Jan 10, 2007 09:41
so
i stayed up all night for no real reason. finished reading the wind-up bird chronicle by haruki murakami.
this is a bold statement, but its my favorite of all of haruki murakami's books. and i love all of them, and i love him. so i think it was really good. it made me think about things differently, like this:
the imagination is powerful and capricious. and you must choose how you align yourself with it, and this will affect you intensely.
this ended up with me deciding what i always do, which is that
I THINK TOO MUCH and generally exist best within my own mind and not within reality.
reminds me of me:
"I'm telling you, you've got a problem," she said, with a sigh.
"It's true, I do have a problem."
"Stop agreeing with everything I say! It's not as if you're going to solve everything by admitting your mistakes. Whether you admit them or not, mistakes are mistakes."

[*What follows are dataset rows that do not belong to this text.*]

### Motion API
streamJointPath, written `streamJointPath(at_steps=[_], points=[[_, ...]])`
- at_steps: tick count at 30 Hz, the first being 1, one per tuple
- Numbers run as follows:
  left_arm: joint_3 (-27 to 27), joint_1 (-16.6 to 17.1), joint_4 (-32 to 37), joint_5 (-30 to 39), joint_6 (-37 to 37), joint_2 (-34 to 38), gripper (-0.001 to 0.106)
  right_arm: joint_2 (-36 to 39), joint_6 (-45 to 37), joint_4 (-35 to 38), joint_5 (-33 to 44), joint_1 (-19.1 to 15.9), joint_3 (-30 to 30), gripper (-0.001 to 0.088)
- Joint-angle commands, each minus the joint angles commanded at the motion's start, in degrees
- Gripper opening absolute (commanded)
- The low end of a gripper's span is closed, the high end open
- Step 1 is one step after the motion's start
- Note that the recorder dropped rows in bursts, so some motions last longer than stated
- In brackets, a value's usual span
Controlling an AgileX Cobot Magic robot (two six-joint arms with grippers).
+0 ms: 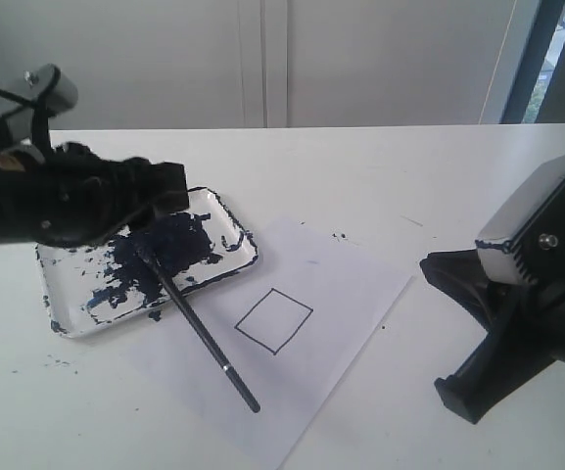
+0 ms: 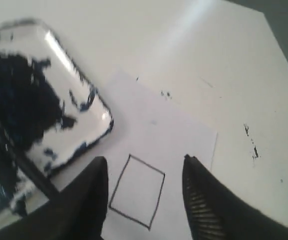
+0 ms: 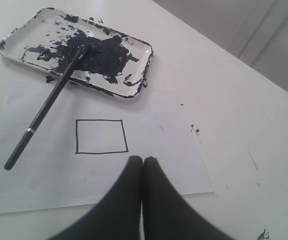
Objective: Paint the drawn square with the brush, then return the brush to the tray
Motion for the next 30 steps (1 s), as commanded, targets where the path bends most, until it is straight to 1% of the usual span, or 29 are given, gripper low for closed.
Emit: streamJointPath(at_steps=[4, 5, 10, 12, 15, 17, 18, 20, 21, 23, 26, 28, 30], points=[[-3.18, 0.00, 0.00, 2.18, 12.95, -2.96, 0.051, 0.00, 0.00, 0.00, 0.00, 0.00, 0.00, 0.0000], [-3.71, 0.00, 0.00, 2.30, 14.33, -3.55, 0.051, 0.00, 0.00, 0.00, 0.00, 0.00, 0.00, 0.0000], [-5.47, 0.00, 0.00, 0.94, 15.51, -4.86, 0.051, 0.00, -0.47, 0.00, -0.02, 0.00, 0.00, 0.0000], [-5.53, 0.45, 1.21, 1.10, 15.80, -5.00, 0.051, 0.00, -0.58, 0.00, -0.12, 0.00, 0.00, 0.0000], [-5.53, 3.66, 1.71, 3.22, 15.80, -5.23, 0.051, 0.00, -0.58, 0.00, -0.12, 0.00, 0.00, 0.0000], [-5.67, 7.51, 2.49, 4.92, 15.80, -5.36, 0.049, 0.00, -0.58, 0.00, -0.12, 0.00, 0.00, 0.0000], [-5.71, 9.28, 2.49, 5.79, 15.69, -5.49, 0.047, 0.00, -0.58, 0.00, -0.12, 0.00, 0.00, 0.0000], [-6.23, 13.83, 2.27, 8.29, 15.31, -5.49, 0.038, 0.00, -0.58, 0.00, -0.12, 0.00, 0.00, 0.0000], [-6.62, 15.55, 1.76, 10.00, 15.07, -5.49, 0.035, 0.00, -0.58, 0.00, -0.12, 0.00, 0.00, 0.0000], [-7.21, 19.19, -0.75, 13.50, 14.72, -5.49, 0.029, 0.00, -0.58, 0.00, -0.12, 0.00, 0.00, 0.0000], [-7.45, 21.52, -2.98, 14.34, 14.72, -6.49, 0.028, 0.00, -0.58, 0.00, -0.12, 0.00, 0.00, 0.0000], [-7.45, 21.79, -3.07, 16.10, 15.63, -7.58, 0.028, 0.00, -0.58, 0.00, 0.01, 0.00, 0.00, 0.0000], [-7.45, 21.89, -2.92, 19.48, 16.89, -8.86, 0.027, 0.00, -0.58, 0.00, 0.01, 0.00, 0.00, 0.0000]])
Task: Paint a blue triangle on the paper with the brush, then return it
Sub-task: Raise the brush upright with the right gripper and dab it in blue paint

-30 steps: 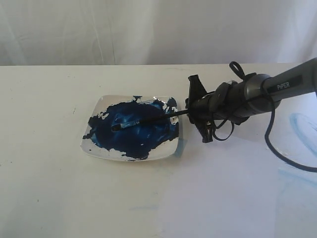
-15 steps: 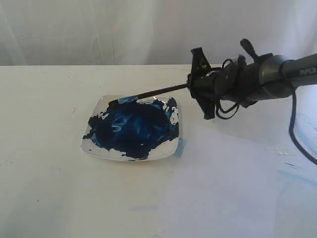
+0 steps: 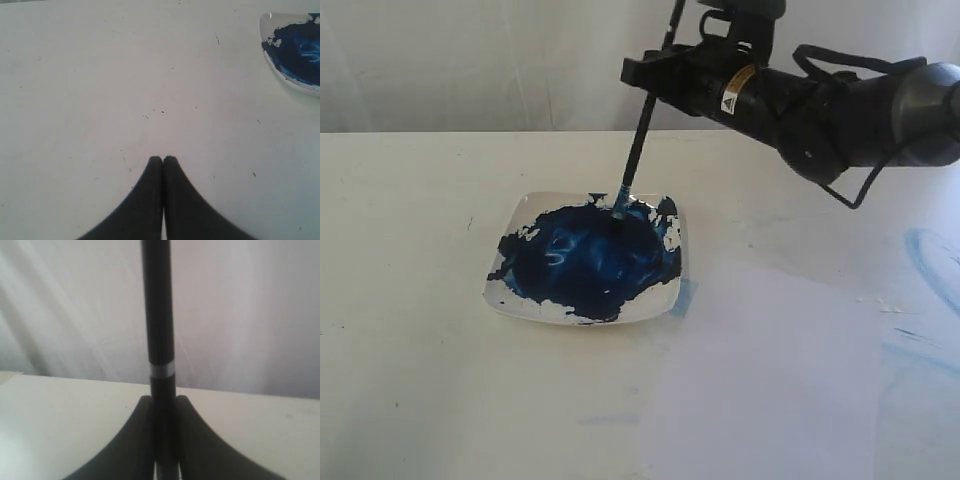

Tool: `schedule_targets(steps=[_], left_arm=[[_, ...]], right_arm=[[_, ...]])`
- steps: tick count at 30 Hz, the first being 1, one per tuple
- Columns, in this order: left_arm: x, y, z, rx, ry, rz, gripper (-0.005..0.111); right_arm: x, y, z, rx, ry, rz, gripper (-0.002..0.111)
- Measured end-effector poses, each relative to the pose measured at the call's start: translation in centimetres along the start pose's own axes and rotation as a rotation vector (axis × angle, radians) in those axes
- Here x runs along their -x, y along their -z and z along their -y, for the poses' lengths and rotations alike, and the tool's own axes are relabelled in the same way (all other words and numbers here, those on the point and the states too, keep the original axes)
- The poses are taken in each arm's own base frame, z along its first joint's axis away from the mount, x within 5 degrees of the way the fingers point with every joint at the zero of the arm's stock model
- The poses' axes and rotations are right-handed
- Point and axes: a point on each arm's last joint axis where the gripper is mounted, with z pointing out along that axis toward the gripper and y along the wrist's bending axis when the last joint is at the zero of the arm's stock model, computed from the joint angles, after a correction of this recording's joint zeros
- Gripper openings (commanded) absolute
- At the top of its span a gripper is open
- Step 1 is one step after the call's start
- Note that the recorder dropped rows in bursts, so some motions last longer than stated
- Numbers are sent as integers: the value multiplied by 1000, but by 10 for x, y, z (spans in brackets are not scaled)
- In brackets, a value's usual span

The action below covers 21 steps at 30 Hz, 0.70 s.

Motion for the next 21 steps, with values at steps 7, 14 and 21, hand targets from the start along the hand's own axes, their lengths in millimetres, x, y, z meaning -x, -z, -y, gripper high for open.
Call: schedule_targets(steps=[7,14,21], left_arm=[[0,0,0,0,0,0,0],[0,0,0,0,0,0,0],[0,0,0,0,0,0,0]], right_arm=[[-19,-10,0,85,210,31,0],[-38,-18,5,119,224,43,0],[-41,-19,5,128,215,50,0]])
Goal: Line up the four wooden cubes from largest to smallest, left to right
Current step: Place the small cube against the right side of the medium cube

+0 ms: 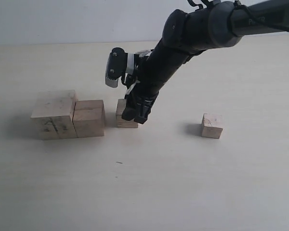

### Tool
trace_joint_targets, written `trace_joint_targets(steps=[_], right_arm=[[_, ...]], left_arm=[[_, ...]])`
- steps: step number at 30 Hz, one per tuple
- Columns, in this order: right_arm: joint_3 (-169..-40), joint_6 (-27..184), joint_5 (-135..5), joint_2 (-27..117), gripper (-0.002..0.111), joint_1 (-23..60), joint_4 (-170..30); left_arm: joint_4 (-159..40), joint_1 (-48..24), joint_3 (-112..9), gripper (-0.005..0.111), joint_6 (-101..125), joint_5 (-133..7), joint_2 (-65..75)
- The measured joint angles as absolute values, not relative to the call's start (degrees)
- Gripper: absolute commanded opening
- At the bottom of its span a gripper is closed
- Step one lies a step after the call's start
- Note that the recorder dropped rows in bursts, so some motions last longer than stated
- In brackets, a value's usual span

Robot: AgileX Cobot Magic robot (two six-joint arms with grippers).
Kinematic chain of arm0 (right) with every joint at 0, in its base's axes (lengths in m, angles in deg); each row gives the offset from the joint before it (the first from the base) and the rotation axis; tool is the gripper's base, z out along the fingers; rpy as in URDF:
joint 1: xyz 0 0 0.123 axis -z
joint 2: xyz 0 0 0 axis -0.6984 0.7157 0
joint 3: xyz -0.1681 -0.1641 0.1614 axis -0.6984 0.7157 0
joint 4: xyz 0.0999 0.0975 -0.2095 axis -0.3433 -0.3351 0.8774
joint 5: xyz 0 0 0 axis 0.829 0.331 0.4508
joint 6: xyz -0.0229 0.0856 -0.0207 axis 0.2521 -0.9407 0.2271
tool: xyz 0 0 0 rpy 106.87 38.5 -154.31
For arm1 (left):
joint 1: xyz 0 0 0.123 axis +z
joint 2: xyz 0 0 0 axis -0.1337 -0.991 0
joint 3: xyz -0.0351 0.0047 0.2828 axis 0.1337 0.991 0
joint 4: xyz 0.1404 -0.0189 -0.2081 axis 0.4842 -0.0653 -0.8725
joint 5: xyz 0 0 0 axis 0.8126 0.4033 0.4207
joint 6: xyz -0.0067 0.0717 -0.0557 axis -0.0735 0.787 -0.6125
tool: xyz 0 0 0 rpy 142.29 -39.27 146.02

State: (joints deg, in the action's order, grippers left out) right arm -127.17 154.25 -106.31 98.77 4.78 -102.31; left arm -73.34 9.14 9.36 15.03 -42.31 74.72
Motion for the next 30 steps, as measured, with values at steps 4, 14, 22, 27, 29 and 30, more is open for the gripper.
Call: trace_joint_targets(steps=[4,14,22,27,29,30], right_arm=[[-129.0,156.3,-108.2,99.9,0.0,4.1,-103.0],[-130.2,161.5,-110.5,101.1,0.0,3.1,-106.9],[-130.2,165.3,-110.8,101.4,0.0,2.8,-109.7],[-130.2,165.5,-110.5,101.4,0.0,2.8,-110.0],[-130.2,165.5,-110.4,101.4,0.0,2.8,-110.1],[-130.2,165.3,-110.3,101.4,0.0,2.8,-110.1]], left_arm=[[-73.3,9.1,9.4,0.0,15.0,-42.3,74.7],[-73.3,9.1,9.4,0.0,15.0,-42.3,74.7],[-73.3,9.1,9.4,0.0,15.0,-42.3,74.7],[-73.3,9.1,9.4,0.0,15.0,-42.3,74.7],[-73.3,9.1,9.4,0.0,15.0,-42.3,74.7],[-73.3,9.1,9.4,0.0,15.0,-42.3,74.7]])
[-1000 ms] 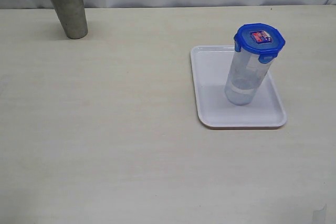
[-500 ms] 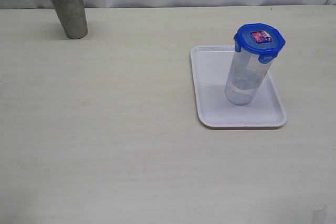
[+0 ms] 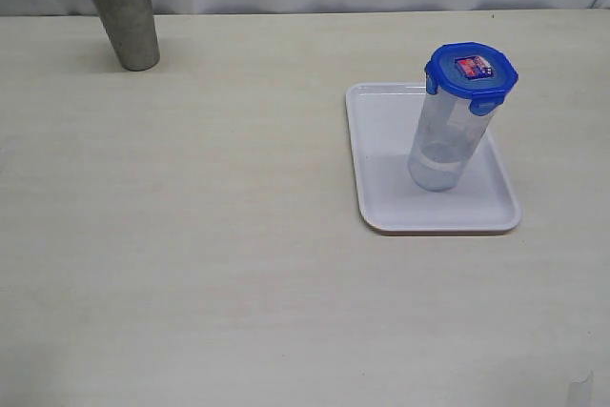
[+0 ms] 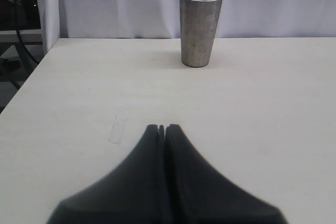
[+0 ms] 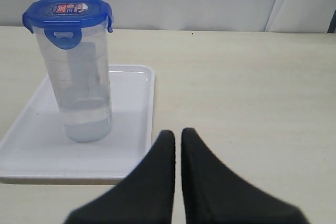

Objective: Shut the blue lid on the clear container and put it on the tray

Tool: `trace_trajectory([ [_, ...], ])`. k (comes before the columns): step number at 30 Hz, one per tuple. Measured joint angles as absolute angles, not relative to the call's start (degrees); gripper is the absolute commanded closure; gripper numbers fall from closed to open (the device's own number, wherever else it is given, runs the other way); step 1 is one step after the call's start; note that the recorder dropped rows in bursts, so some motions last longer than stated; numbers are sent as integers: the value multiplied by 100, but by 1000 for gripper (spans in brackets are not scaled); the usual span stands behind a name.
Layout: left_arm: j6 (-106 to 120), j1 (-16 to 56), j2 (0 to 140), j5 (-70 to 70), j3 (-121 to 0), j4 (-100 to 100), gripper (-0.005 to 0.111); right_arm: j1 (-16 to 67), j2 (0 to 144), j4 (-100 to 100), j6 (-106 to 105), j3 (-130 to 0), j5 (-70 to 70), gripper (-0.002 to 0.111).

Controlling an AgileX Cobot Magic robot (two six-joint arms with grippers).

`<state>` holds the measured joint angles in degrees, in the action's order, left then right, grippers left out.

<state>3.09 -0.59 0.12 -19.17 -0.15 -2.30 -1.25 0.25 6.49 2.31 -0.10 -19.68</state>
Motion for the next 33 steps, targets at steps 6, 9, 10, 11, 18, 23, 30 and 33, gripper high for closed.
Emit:
trace_trajectory([
  [6,309,-59,12,-1917,-15,-230,107,-121,25,649,231,-10,-1968,104],
  [9,309,-59,12,-1917,-15,-230,107,-121,25,649,231,-10,-1968,104],
  [10,309,-59,12,-1917,-15,-230,107,-121,25,649,231,-10,-1968,104],
  [11,309,-59,12,-1917,-15,-230,107,-121,25,649,231,-10,-1968,104],
  [18,309,92,12,-1917,-15,-230,107,-121,25,649,231,-10,-1968,104],
  [23,309,92,12,-1917,-15,-219,107,-121,25,649,231,-10,-1968,104],
  [30,309,92,12,-1917,-15,-219,107,-121,25,649,231,-10,-1968,104],
  [33,94,92,12,-1917,-15,30,107,-121,25,649,231,-10,-1968,104],
])
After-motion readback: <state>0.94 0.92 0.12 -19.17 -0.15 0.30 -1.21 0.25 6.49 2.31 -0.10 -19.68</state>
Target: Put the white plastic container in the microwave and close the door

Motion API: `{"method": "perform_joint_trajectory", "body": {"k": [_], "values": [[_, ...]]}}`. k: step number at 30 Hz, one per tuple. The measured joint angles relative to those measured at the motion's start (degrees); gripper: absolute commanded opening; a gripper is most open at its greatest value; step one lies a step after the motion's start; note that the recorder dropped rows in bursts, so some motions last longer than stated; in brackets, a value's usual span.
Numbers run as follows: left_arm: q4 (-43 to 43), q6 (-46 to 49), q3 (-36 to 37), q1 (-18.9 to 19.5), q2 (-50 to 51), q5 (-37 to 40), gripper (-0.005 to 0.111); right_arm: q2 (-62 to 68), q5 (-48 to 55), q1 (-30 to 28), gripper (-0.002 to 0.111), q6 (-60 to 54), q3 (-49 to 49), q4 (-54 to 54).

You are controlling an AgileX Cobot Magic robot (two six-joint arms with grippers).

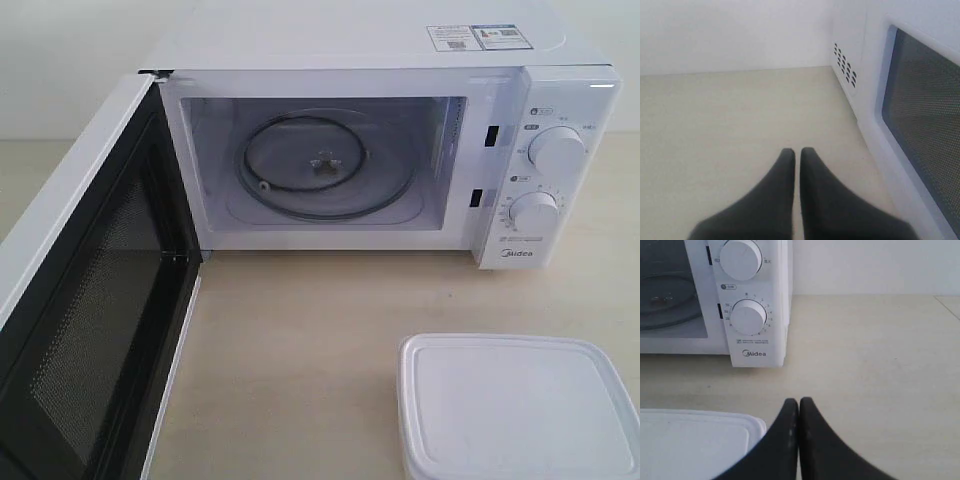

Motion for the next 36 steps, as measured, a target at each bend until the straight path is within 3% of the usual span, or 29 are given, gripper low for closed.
{"method": "perform_joint_trajectory", "body": {"k": [29, 36], "values": [[0.00, 0.00, 0.00, 0.00, 0.00, 0.00, 0.004, 0.00, -0.75, 0.00, 0.000, -0.72, 0.00, -1.49], [0.00, 0.00, 0.00, 0.00, 0.00, 0.00, 0.004, 0.00, -14.98, 0.00, 0.000, -2.94, 0.00, -4.54]]}}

"It's true," I said. It was true.
anyway, i'm gonna try and remember that forever, and not just agree with it and expect that to solve everything or anything. which is to say, i've accomplished nothing in this post but waste the meaning of words in general but more particularly i reached an awareness of my having accomplished nothing.
damn, i need some more excitement in my life. sometimes i absurdly feel like i'm really old and the full passion and intensity of life has already passed me by with the end of junior year of high school. then i remember i'm just thinking about things too much. time to go do random stuff!